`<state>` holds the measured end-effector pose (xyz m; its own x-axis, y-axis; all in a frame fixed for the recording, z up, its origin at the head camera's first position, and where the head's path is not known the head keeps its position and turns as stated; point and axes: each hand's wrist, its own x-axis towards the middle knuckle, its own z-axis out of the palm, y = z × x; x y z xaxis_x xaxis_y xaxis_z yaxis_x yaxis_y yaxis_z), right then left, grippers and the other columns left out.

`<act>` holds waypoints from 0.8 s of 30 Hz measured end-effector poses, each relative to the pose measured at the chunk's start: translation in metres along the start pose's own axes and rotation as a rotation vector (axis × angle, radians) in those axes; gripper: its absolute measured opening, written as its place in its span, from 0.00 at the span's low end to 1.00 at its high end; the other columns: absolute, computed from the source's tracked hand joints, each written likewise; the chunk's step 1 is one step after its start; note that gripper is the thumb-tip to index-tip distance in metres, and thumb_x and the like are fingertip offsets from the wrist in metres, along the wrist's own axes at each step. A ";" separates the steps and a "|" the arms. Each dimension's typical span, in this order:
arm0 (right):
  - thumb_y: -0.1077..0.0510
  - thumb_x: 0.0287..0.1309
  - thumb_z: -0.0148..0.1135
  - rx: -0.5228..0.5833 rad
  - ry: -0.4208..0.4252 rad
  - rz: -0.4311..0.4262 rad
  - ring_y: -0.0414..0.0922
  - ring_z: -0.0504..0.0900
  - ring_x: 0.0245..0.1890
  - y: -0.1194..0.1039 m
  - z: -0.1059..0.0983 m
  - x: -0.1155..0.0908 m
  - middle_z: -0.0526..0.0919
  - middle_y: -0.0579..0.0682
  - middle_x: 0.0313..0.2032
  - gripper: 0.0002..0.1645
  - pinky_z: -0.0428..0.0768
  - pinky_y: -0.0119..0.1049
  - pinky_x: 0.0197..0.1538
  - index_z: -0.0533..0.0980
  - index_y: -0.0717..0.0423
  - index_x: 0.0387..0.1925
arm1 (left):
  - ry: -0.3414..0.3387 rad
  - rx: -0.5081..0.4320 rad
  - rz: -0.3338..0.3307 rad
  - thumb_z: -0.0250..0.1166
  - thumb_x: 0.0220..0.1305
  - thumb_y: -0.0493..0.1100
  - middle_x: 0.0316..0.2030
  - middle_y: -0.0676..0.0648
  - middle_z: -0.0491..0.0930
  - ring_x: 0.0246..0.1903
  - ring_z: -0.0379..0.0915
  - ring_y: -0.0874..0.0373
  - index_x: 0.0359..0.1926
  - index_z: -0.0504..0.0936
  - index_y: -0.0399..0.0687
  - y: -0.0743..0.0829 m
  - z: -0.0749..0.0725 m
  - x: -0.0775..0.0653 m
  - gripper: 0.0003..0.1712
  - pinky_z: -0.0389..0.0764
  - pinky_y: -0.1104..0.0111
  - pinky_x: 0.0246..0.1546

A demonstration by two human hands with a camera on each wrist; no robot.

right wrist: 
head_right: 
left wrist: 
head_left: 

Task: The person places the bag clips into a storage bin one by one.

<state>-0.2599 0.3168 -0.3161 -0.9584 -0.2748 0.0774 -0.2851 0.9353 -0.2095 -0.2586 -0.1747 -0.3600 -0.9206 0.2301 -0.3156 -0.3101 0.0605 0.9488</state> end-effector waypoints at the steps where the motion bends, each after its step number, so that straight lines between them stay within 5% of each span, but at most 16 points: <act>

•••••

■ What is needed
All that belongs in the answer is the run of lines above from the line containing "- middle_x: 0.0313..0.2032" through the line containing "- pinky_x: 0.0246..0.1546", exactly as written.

■ Solved problem
  - middle_x: 0.0313..0.2032
  - gripper: 0.0002..0.1645
  - pinky_z: -0.0428..0.0768
  - pinky_y: -0.0119..0.1049
  - pinky_x: 0.0197..0.1538
  - index_z: -0.0533..0.0980
  - index_y: -0.0717..0.0423
  - index_x: 0.0387..0.1925
arm1 (left):
  - ry: -0.3414..0.3387 rad
  - rx: -0.5081..0.4320 rad
  - rz: -0.3338..0.3307 rad
  - thumb_z: -0.0250..0.1166
  - thumb_x: 0.0220..0.1305
  - thumb_y: -0.0493..0.1100
  - middle_x: 0.0316..0.2030
  - middle_y: -0.0676..0.0648
  - middle_z: -0.0491..0.0930
  - ring_x: 0.0246..0.1903
  - ring_z: -0.0379..0.0915
  - ring_y: -0.0874..0.0373
  - index_x: 0.0359..0.1926
  - index_z: -0.0504..0.0936
  - index_y: -0.0399..0.0687
  - y: -0.0743..0.0829 m
  - z: -0.0749..0.0725 m
  - x: -0.0775..0.0653 m
  - gripper: 0.0003..0.1712
  - pinky_z: -0.0389..0.0764
  - pinky_y: -0.1104..0.0111
  - pinky_x: 0.0246..0.1546

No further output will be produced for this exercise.